• [Action item]
Comb the records below for the string "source" and copy each line where it turns up.
-------------------------
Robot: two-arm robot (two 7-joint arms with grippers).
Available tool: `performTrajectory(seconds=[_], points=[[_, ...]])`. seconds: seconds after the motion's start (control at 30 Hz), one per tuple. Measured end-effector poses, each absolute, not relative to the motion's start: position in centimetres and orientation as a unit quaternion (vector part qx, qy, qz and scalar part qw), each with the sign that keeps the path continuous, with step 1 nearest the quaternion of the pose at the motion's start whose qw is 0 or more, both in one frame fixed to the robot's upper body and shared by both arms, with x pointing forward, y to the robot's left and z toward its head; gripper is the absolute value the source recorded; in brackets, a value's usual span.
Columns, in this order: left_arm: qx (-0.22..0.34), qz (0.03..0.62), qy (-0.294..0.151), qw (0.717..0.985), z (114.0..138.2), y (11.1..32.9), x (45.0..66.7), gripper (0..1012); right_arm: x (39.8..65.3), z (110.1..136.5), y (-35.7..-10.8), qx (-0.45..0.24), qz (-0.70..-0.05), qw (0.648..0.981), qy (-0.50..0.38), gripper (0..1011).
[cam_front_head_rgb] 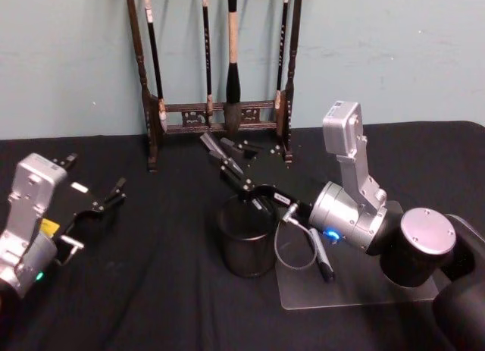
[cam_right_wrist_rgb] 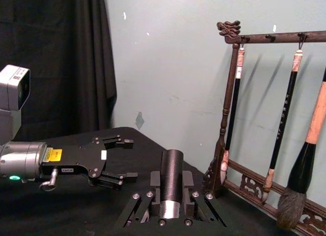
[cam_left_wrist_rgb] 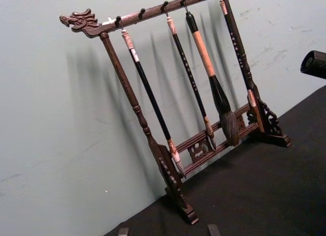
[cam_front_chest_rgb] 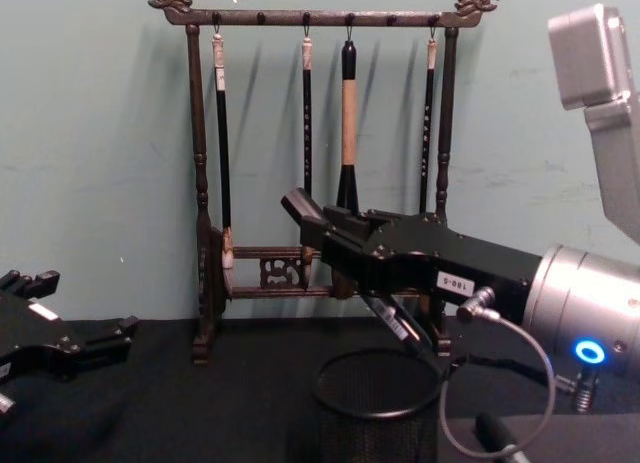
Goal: Pick up the water-based marker from the table and place it into the pen holder.
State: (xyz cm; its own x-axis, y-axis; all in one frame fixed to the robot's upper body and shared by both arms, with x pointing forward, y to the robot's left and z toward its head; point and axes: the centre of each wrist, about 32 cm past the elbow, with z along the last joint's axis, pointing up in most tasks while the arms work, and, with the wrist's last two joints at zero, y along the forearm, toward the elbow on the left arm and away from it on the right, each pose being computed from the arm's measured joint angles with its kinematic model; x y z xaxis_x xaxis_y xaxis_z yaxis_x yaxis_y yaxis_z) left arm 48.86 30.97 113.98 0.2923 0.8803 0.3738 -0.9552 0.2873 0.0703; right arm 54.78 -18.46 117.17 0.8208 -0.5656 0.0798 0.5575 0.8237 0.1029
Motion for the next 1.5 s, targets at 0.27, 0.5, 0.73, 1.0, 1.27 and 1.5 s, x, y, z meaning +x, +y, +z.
performTrajectory(seconds=[0.27,0.5,0.73,1.0,1.27,1.5], points=[[0.141,0.580,-0.132,0.791,113.98,30.97,48.86,1001,54.76,117.16,-18.48,0.038,-0.295,0.953,-0.053,247],[0.142,0.580,-0.132,0.791,113.98,30.97,48.86,1001,54.75,117.17,-18.49,0.038,-0.295,0.953,-0.054,453],[0.141,0.580,-0.132,0.791,113.98,30.97,48.86,1001,54.75,117.17,-18.49,0.038,-0.295,0.953,-0.054,695],[0.141,0.580,-0.132,0.791,113.98,30.97,48.86,1001,54.75,117.17,-18.49,0.038,-0.295,0.953,-0.054,978],[0.142,0.580,-0.132,0.791,113.98,30.97,48.86,1001,54.75,117.17,-18.49,0.038,-0.295,0.953,-0.054,1002],[0.141,0.580,-0.132,0.791,113.98,30.97,48.86,1001,54.48,117.45,-18.63,0.036,-0.311,0.948,-0.062,1002]])
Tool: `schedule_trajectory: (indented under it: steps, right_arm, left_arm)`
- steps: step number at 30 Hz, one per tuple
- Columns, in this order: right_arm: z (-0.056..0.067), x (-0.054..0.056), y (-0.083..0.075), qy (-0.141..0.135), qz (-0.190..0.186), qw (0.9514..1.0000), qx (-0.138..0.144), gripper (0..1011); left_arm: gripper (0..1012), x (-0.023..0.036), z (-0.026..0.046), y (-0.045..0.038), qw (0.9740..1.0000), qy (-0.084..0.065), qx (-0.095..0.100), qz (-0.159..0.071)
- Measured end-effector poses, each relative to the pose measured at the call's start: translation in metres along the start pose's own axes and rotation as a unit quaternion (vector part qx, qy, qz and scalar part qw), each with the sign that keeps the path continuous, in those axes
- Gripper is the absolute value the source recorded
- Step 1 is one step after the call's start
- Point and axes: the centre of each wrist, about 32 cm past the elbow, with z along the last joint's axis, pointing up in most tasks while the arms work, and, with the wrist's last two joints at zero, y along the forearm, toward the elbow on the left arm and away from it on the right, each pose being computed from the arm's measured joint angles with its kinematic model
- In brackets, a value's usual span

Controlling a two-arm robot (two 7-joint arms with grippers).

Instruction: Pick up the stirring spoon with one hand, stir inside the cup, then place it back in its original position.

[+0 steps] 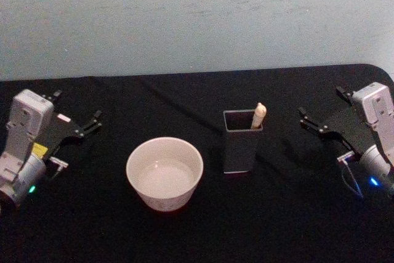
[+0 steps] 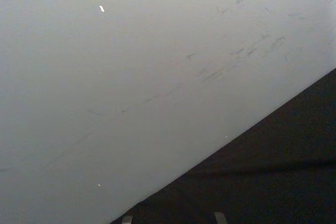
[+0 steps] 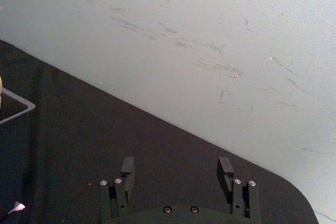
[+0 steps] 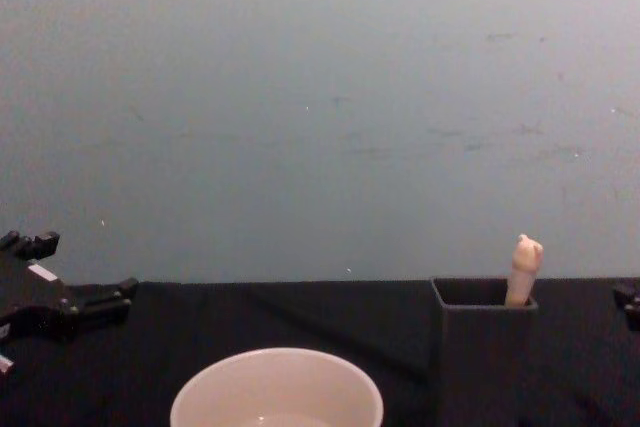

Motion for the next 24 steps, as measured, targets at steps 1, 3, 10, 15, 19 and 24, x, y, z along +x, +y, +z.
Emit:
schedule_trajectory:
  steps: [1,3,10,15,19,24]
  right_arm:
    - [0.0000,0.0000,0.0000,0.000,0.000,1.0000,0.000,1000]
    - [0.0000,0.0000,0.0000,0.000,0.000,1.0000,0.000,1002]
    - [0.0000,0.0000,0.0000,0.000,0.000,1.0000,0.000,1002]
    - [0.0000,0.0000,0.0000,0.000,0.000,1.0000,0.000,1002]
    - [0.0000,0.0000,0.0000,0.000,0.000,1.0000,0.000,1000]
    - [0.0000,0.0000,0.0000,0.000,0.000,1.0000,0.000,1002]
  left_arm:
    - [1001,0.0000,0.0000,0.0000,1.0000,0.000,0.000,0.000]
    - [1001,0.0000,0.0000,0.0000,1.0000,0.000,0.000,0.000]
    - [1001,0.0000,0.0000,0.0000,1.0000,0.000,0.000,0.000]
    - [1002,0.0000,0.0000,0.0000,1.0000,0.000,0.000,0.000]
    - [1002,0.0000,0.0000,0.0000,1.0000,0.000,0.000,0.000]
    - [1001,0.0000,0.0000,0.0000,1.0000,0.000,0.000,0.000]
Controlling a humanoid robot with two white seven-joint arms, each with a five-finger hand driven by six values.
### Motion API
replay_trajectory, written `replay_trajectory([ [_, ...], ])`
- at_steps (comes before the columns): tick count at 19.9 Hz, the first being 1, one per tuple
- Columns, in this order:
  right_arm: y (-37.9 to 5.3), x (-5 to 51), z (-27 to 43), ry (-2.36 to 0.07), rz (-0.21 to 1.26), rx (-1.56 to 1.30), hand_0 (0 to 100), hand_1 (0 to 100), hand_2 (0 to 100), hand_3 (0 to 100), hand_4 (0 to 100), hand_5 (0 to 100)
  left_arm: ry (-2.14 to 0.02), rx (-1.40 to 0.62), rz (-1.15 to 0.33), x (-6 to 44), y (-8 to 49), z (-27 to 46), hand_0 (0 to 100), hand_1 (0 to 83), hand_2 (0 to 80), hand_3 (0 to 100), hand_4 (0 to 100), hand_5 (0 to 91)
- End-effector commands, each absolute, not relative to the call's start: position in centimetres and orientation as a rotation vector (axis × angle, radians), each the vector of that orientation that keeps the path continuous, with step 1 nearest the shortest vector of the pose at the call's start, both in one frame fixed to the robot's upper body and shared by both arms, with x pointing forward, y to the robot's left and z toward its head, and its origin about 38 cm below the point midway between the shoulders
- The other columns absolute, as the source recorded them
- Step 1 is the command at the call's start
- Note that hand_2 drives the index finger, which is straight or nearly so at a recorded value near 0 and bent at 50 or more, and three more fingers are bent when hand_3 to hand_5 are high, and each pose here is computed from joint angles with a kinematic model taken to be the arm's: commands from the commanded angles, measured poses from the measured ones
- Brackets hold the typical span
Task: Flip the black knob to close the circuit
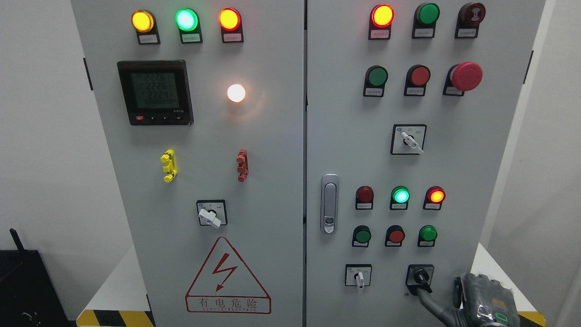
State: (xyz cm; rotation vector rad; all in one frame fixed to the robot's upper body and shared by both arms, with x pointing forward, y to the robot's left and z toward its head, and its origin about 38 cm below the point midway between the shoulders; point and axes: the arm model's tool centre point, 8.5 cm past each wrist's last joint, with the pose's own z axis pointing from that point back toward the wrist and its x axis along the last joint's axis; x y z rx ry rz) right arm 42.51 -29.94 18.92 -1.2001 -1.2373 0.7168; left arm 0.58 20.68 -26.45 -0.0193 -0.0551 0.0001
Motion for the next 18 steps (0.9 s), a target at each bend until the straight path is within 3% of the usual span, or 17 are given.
replay_trajectory([
  [1, -30.4, 42.2, 19.5, -1.248, 0.702, -1.213, 0, 15, 87, 100, 82, 92, -0.055, -0.019, 0.022, -0.4, 20.7, -26.5, 0, 0.0, 0.0, 5, 3, 0.0],
  [8, -27.8, 40.8, 18.1, -1.274, 0.709, -1.174, 0, 15, 87, 100, 82, 92, -0.055, -0.019, 0.022, -0.4, 20.7, -26.5, 0, 0.0, 0.0, 5, 3, 0.0],
  [18, -27.2, 39.7, 17.3, -1.267, 0.704, -1.16, 0, 15, 87, 100, 82, 92, -0.055, -0.019, 0.022, -0.4, 20.7, -26.5, 0, 0.0, 0.0, 5, 3, 0.0],
])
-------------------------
• [Solution to this task]
Available tool: `performTrajectory(seconds=[_], points=[[_, ...]])`. seconds: seconds after the motion's start (control at 30 Hz), one per tuple. Measured end-effector poses, each absolute, not relative to the motion's start: position in centimetres and orientation as a unit quaternion (vector part qx, qy, qz and scalar part qw), each with the sign that keeps the path continuous, with step 1 nearest the quaternion of the pose at the motion's start whose qw is 0 or more, both in one frame fixed to the robot's upper body and shared by both arms, with x pointing forward, y to the robot's left and z toward its head; gripper is the absolute value the source recorded; in brackets, a value's usual span.
- Gripper is the absolute value the source recorded
- The other columns absolute, as the source recorded them

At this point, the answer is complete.